The two new multiplayer modes, as well as new character skins, are pretty cool, too. Undead Overrun pits you and a few of your friends against wave after wave of zombies across a few different maps. You’ll have a time limit and limited ammo to start, but by opening coffins at the beginning of every round, you can earn more of each. The farther you progress the more zombies there are that spawn, but you’ll also earn new weapons to help counteract being outnumbered. I’ve played the mode extensively, and have yet to make it beyond “Wave 10.” It gets extremely hard to stay together, especially when each of your teammates is being swarmed by more than a dozen zombies. The other multiplayer mode, Land Grab, is zombie-less, but equally fun. It’s sort of an objective-based multiplayer mode, where you’ll be vying for control of different locations across the map with an opposing team. I had fun playing this mode since I love control-type multiplayer games, but I found myself spending way more time in Undead Overrun simply because the action never stops for one second. Just when you think you have a moment to catch your breath, the horde is upon you once more.
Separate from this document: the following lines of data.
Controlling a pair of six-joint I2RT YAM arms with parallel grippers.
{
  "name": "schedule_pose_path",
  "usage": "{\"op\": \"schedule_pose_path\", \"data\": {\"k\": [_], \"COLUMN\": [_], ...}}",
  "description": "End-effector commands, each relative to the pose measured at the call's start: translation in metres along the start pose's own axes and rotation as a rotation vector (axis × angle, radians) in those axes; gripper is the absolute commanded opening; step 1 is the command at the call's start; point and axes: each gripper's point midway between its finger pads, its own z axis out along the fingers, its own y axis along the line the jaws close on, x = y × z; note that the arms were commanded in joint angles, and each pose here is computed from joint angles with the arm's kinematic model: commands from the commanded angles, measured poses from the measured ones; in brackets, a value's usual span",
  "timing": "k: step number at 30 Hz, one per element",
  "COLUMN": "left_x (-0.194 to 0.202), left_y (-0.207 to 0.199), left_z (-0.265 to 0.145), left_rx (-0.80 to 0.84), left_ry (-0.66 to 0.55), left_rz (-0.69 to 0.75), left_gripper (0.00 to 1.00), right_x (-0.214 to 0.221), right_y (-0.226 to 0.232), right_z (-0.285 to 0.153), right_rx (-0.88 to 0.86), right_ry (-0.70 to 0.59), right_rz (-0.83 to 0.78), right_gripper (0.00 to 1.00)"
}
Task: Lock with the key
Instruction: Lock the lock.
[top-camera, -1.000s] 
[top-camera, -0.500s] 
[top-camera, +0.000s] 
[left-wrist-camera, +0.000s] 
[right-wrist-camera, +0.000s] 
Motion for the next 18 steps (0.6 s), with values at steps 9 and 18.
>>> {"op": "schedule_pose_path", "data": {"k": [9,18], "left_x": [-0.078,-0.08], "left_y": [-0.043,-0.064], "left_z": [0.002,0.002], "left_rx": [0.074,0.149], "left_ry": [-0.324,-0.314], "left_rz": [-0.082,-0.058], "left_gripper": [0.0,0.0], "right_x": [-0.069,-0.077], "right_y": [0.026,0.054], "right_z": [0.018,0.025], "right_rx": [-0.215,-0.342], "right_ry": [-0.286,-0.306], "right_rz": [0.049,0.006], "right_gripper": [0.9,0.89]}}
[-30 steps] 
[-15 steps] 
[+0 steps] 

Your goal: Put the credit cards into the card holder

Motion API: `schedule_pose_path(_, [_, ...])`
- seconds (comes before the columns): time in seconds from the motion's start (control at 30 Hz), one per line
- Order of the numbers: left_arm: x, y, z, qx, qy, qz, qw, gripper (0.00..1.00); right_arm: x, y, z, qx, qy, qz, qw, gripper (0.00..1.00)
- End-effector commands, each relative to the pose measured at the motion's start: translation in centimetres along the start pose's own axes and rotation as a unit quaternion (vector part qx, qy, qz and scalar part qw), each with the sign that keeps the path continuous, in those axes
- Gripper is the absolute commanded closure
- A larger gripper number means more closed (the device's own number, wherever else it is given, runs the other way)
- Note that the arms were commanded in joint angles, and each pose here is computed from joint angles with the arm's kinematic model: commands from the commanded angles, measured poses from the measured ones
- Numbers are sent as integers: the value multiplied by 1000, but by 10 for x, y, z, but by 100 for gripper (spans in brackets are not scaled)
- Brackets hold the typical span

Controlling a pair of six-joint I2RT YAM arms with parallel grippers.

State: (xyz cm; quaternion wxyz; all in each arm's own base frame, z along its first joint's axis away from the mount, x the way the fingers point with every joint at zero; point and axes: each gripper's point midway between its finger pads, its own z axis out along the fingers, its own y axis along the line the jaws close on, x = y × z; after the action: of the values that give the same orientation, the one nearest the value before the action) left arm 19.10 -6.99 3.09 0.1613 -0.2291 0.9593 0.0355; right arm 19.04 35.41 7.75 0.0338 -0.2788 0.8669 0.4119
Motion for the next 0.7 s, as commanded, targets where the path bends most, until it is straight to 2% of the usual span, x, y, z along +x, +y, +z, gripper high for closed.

Both make for excellent additions to an already robust multiplayer experience.
“Undead Nightmare” follows in the tradition of “The Lost and Damned” and “Ballad of Gay Tony” giving gamers more than their money’s worth when it comes to things to do. There’s about five or six hours of story content, in addition to the wealth of hours you’ll spend with the new multiplayer modes. If there’s one bad thing to say about “Undead Nightmare,” it’s that the only thing I want Rockstar to be working on right now is a full-fledged open-world zombie apocalypse title. In the meantime, I’ll just have to get by with one of the best expansions for a game released this year.